A new study completed by researchers at the Sanford-Burnham Medical Research Institute in the United States has identified a new signal that triggers insulin resistance events that lead to obesity. This signal can cause inflammation of adipose tissue and metabolic diseases. This research, published in Cell Metabolism, shows that blocking this signal can prevent the development of metabolic diseases, type 2 diabetes, and other diseases caused by obesity-related inflammation.
Research has discovered the precise mechanism that can explain how inflammation occurs in obesity. The results are important because we know that inflammation of adipose tissue leads to insulin resistance. Insulin resistance is a risk factor for metabolic syndrome and a major feature of type 2 diabetes. If we can suppress obesity-related inflammation, we may be able to prevent metabolic abnormalities, including Type 2 diabetes related to obesity.

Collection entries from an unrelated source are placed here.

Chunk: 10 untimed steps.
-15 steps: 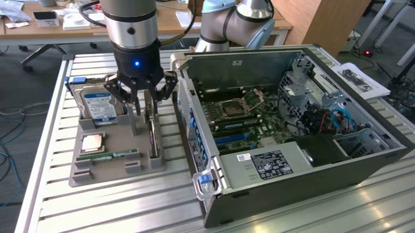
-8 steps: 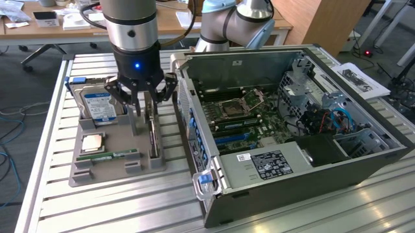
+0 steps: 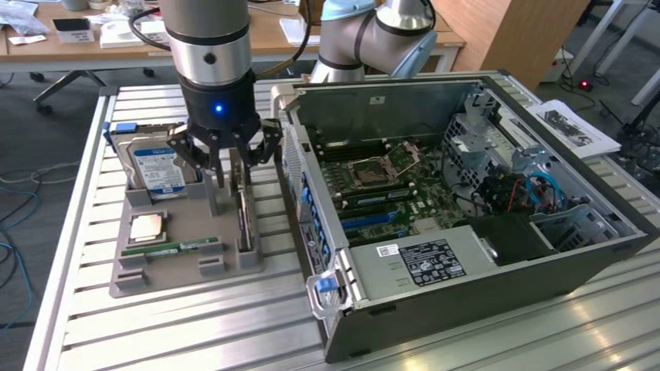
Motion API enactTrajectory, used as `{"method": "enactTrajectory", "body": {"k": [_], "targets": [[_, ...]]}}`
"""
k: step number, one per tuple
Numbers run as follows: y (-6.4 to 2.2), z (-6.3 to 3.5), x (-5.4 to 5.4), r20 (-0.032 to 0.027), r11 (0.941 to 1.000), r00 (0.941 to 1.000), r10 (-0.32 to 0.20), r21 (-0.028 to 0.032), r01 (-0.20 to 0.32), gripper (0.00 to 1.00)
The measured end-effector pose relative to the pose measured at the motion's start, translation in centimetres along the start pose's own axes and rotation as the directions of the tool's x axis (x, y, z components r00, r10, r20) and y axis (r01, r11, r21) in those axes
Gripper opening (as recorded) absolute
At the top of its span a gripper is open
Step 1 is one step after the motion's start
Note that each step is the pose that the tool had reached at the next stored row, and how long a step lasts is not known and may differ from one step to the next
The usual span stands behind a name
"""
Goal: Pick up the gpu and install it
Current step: 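Pick up the gpu and move the gpu toward the slot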
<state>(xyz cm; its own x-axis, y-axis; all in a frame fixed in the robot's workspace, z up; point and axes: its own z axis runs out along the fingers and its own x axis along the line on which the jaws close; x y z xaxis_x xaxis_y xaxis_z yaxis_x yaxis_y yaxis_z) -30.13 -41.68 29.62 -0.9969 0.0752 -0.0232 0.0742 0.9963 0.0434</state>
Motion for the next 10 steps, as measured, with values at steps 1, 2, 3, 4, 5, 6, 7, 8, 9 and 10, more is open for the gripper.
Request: {"method": "enactTrajectory", "body": {"k": [1,2,3,4,5,6,7,8,9,10], "targets": [[0.0,0.0,0.0,0.0,1.0,1.0,0.0,0.0,0.0,0.43],[0.0,0.0,0.0,0.0,1.0,1.0,0.0,0.0,0.0,0.43],[0.0,0.02,-0.01,0.0002,1.0,1.0,0.0,-0.0002,0.0,0.43],[0.01,0.03,-0.06,0.0002,1.0,1.0,0.0,-0.0003,0.0,0.43],[0.01,0.02,-0.13,-0.0002,1.0,1.0,0.0,-0.0002,0.0,0.43],[0.01,0.02,-0.2,-0.0006,1.0,1.0,0.0,-0.0001,0.0,0.43],[0.02,0.02,-0.27,-0.0008,1.0,1.0,0.0,0.0001,0.0,0.43],[0.02,0.02,-0.34,-0.0009,1.0,1.0,0.0,0.0001,0.0,0.43],[0.02,0.02,-0.38,-0.0011,1.0,1.0,0.0,0.0001,0.0,0.43],[0.01,0.02,-0.4,-0.0011,1.0,1.0,0.0,0.0002,0.0,0.43]]}}
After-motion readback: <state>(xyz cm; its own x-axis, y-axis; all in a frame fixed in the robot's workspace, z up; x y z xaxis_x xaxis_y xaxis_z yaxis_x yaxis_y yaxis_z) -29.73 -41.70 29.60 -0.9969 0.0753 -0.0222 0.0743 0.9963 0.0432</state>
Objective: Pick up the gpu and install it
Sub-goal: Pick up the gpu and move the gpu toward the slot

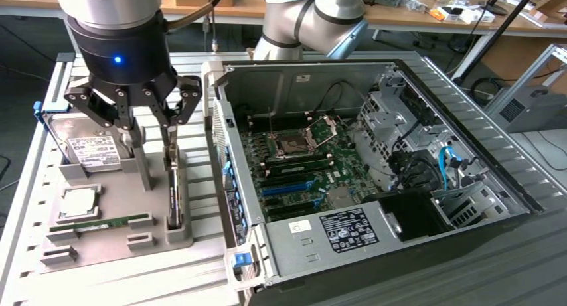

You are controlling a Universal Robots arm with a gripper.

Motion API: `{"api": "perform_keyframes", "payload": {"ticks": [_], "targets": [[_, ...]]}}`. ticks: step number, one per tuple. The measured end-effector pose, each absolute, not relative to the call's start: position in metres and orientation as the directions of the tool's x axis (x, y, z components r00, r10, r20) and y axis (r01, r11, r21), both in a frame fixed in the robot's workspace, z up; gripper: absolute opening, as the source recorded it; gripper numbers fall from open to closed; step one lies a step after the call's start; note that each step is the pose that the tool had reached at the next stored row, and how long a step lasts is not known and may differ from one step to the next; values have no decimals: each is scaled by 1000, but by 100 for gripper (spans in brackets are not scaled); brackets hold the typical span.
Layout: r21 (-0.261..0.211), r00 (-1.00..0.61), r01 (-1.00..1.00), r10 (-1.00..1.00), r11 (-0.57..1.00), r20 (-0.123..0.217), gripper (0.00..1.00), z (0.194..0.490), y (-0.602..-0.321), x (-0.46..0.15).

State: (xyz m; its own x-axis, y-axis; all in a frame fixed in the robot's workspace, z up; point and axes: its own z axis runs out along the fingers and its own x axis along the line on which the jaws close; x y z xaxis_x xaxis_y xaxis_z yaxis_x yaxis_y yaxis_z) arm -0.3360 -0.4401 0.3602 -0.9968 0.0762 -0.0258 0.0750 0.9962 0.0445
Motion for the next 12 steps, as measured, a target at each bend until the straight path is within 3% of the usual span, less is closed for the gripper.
{"api": "perform_keyframes", "payload": {"ticks": [12], "targets": [[45, -997, 75, 76, 996, -26, 42, 358, -440, -329]]}}
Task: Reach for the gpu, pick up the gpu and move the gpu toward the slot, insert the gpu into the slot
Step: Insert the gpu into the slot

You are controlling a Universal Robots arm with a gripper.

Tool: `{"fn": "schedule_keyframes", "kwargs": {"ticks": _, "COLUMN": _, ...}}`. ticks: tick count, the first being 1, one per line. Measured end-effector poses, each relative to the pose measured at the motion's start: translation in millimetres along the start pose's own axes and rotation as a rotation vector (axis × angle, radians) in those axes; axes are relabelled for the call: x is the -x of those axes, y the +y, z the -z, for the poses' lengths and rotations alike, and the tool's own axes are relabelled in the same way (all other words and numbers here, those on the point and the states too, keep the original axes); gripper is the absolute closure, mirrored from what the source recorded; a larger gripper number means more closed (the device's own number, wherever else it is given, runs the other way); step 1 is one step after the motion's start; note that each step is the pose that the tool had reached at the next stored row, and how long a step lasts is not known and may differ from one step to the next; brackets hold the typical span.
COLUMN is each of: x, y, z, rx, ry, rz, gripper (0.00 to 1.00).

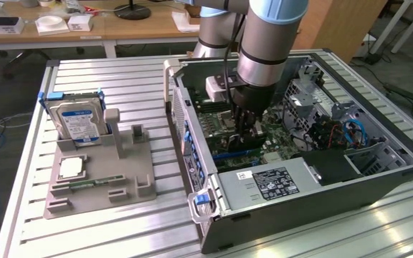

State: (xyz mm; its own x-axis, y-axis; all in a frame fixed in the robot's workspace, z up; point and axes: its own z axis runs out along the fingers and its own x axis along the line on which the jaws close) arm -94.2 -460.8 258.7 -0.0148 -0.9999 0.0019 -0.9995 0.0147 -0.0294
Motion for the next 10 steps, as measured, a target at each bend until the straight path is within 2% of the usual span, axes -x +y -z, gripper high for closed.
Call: {"fn": "schedule_keyframes", "kwargs": {"ticks": 10, "x": 0.0, "y": 0.8, "z": -3.3, "rx": 0.0000, "ry": -0.0001, "rz": 0.000, "gripper": 0.74}}
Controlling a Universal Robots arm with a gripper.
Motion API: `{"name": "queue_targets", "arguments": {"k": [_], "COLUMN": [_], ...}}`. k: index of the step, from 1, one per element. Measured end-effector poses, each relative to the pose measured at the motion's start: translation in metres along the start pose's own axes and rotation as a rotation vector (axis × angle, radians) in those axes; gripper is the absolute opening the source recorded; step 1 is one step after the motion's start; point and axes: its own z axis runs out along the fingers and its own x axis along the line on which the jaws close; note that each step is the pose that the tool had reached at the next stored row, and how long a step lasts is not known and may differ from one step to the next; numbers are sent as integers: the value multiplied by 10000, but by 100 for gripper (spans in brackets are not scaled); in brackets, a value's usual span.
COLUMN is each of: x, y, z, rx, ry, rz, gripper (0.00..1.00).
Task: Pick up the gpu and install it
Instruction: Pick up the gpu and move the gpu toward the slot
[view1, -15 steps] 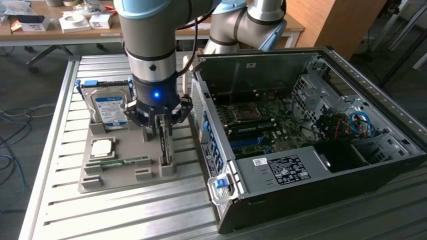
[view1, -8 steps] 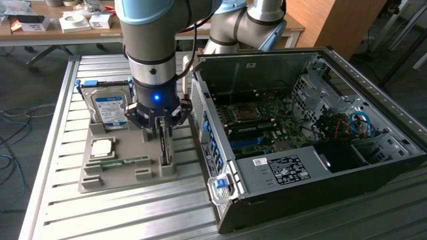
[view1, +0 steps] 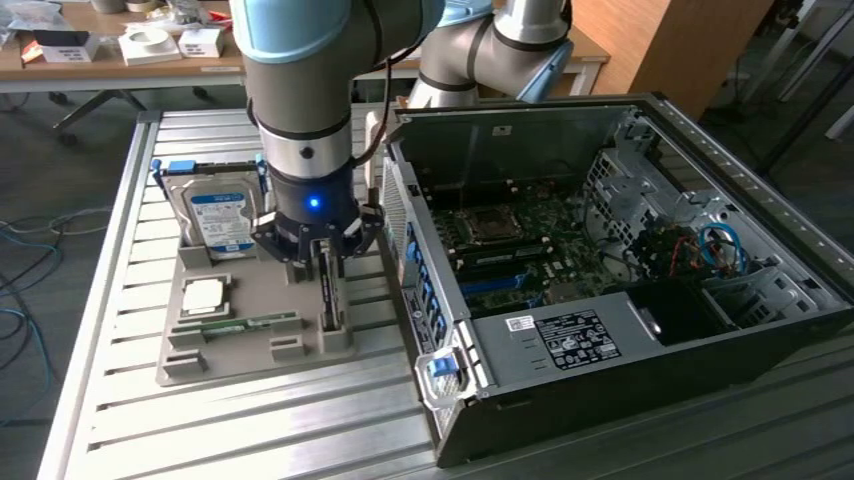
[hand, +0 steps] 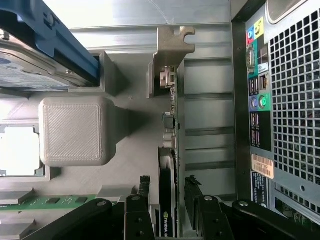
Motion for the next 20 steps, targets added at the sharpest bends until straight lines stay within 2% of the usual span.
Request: {"name": "queue_targets", "arguments": {"k": [4, 20], "x": [1, 3], "y": [0, 1], "z": [37, 43], "rx": [1, 7], "ry": [0, -12], "rz": [20, 262], "gripper": [42, 42]}}
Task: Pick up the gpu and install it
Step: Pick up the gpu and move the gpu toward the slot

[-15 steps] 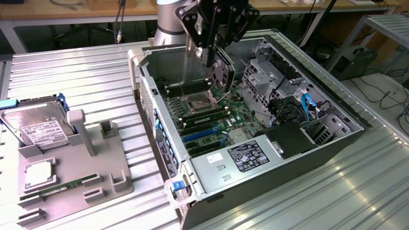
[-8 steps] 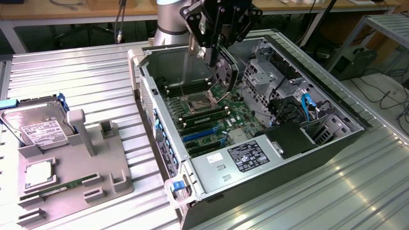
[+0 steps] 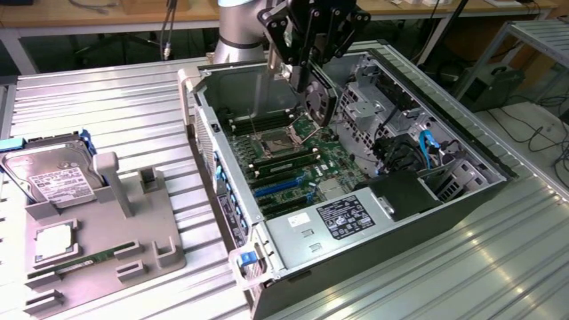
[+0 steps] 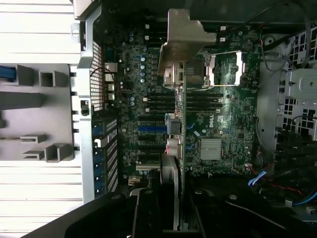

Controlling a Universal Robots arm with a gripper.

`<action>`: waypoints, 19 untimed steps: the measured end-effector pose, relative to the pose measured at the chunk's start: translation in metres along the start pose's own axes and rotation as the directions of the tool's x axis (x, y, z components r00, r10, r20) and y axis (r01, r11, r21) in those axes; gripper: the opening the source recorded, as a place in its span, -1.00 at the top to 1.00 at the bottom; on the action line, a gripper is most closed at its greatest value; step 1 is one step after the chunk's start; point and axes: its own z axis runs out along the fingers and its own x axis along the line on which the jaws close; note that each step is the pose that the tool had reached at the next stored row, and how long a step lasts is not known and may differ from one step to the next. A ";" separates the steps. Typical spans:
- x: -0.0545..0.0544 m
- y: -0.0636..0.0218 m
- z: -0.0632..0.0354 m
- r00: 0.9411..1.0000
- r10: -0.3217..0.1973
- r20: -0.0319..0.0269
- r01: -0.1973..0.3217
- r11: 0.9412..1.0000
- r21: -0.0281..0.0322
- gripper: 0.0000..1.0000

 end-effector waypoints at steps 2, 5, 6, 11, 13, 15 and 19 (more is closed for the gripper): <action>-0.002 0.0000 0.0001 1.000 0.000 0.000 0.000 1.000 0.000 0.45; -0.005 0.0000 0.0001 1.000 0.000 0.000 0.000 1.000 0.000 0.45; -0.006 -0.0001 0.0002 1.000 0.000 0.000 0.000 1.000 0.000 0.45; -0.012 -0.0001 0.0004 1.000 0.000 0.000 0.000 1.000 0.000 0.45; -0.015 -0.0001 0.0004 1.000 0.000 0.000 0.000 1.000 0.000 0.45; -0.017 -0.0001 0.0005 1.000 0.000 0.000 0.000 1.000 0.000 0.45; -0.022 -0.0001 0.0006 1.000 0.000 0.000 0.000 1.000 0.000 0.45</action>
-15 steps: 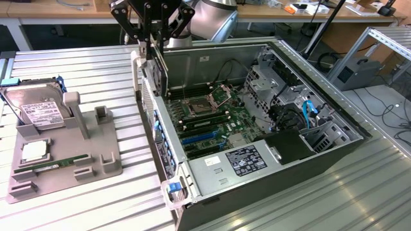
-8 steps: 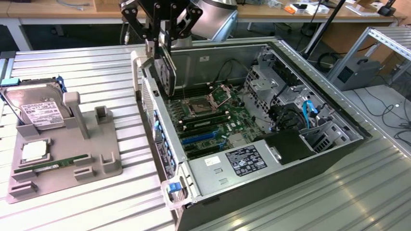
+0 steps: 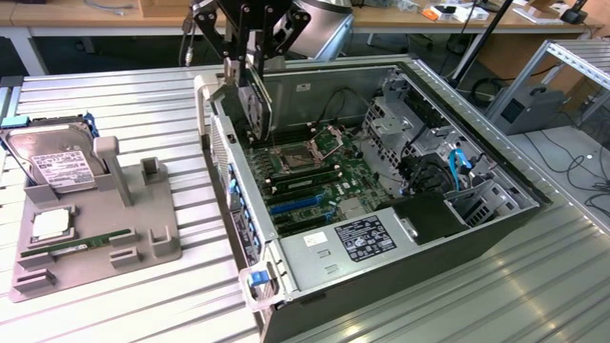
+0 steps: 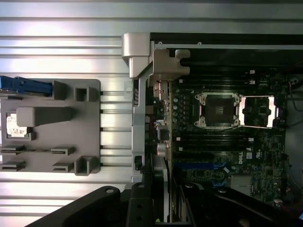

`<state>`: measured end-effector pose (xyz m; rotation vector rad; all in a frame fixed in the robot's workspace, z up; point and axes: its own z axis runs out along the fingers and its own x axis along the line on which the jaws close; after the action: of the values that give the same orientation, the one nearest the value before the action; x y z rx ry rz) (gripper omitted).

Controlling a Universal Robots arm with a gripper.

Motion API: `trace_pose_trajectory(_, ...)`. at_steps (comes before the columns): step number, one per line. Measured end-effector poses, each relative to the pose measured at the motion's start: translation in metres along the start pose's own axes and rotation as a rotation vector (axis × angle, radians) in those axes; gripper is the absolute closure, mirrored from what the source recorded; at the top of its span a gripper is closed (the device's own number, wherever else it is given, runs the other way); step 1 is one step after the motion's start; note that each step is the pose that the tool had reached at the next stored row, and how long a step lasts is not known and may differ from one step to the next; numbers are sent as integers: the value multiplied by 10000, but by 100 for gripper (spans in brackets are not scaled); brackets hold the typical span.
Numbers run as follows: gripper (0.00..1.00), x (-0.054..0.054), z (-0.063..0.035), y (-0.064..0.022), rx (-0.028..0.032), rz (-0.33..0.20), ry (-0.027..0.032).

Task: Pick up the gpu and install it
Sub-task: 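Pick up the gpu and move the gpu toward the slot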

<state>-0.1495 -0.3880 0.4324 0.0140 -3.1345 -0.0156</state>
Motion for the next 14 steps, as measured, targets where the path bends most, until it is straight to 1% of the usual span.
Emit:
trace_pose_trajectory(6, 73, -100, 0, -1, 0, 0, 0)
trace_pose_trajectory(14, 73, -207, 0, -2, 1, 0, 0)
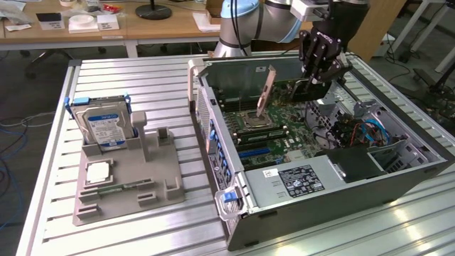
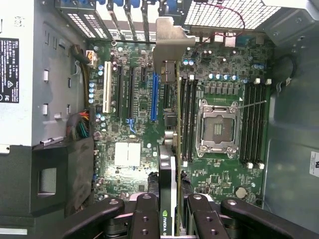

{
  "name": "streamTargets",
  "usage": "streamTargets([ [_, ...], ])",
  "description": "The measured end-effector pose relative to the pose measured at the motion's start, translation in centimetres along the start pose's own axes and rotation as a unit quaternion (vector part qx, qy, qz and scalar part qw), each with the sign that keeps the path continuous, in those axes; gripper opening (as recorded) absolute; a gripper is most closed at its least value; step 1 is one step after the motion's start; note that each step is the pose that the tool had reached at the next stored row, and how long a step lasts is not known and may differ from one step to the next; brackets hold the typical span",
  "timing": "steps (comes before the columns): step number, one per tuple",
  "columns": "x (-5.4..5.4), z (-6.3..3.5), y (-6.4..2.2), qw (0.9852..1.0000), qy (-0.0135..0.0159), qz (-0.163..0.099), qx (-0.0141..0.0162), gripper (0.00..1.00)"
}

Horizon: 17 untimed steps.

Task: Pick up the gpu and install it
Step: 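Insert the gpu into the slot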

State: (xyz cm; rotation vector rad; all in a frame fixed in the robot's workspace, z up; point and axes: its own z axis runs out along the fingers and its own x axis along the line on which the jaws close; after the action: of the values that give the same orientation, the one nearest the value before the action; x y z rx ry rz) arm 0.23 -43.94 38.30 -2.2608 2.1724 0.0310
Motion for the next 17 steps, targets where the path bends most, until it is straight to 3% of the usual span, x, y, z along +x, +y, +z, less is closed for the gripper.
streamTargets([
  [11, -0.02, 0.03, 0.53, 1.0, -0.0005, 0.0, 0.0006, 0.27],
  [13, -0.01, 0.11, 0.62, 1.0, -0.0018, 0.0, 0.0008, 0.27],
  [15, -0.02, 0.15, 0.69, 1.0, -0.0057, 0.0, 0.0011, 0.27],
  [17, -0.03, 0.16, 0.7, 1.0, -0.0068, 0.0, 0.0012, 0.27],
])
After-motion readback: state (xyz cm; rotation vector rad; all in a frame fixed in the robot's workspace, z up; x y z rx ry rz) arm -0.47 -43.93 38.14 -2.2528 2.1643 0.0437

NBR1 protein causes inflammation
Researchers compared the levels of NBR1 protein between healthy men and women with different body mass index (BMI) and obesity levels with men with metabolic syndrome. The analysis found that men with metabolic syndrome have higher levels of NBR1, and higher levels of NBR1 are associated with metabolic changes and inflammatory markers, which provides the initial clues to confirm that NBR1 plays a role in obesity-related inflammation and metabolic syndrome effect.
How does NBR1 work
To understand how NRB1 works, the research team gave mice (where the NBR1 gene was inactivated) a high-fat diet. Compared with normal mice, mice without NBR1 have less inflammation and better glucose tolerance, indicating that the protein promotes inflammation and glucose intolerance.
Researchers also proved that NBR1 mediates the above-mentioned effects by binding to a protein called MEKK3. When NBR1 interacts with MEKK3, they can cause inflammation of adipose tissue. MEKK3 is a very attractive target protein because the targeted effects of small molecules of this protein can be used to develop new drugs to treat insulin resistance and type 2 diabetes.
The next goal of the research is to find a MEKK3-NBR1 inhibitor that reverses insulin resistance and analyze its potential for treating type 2 diabetes.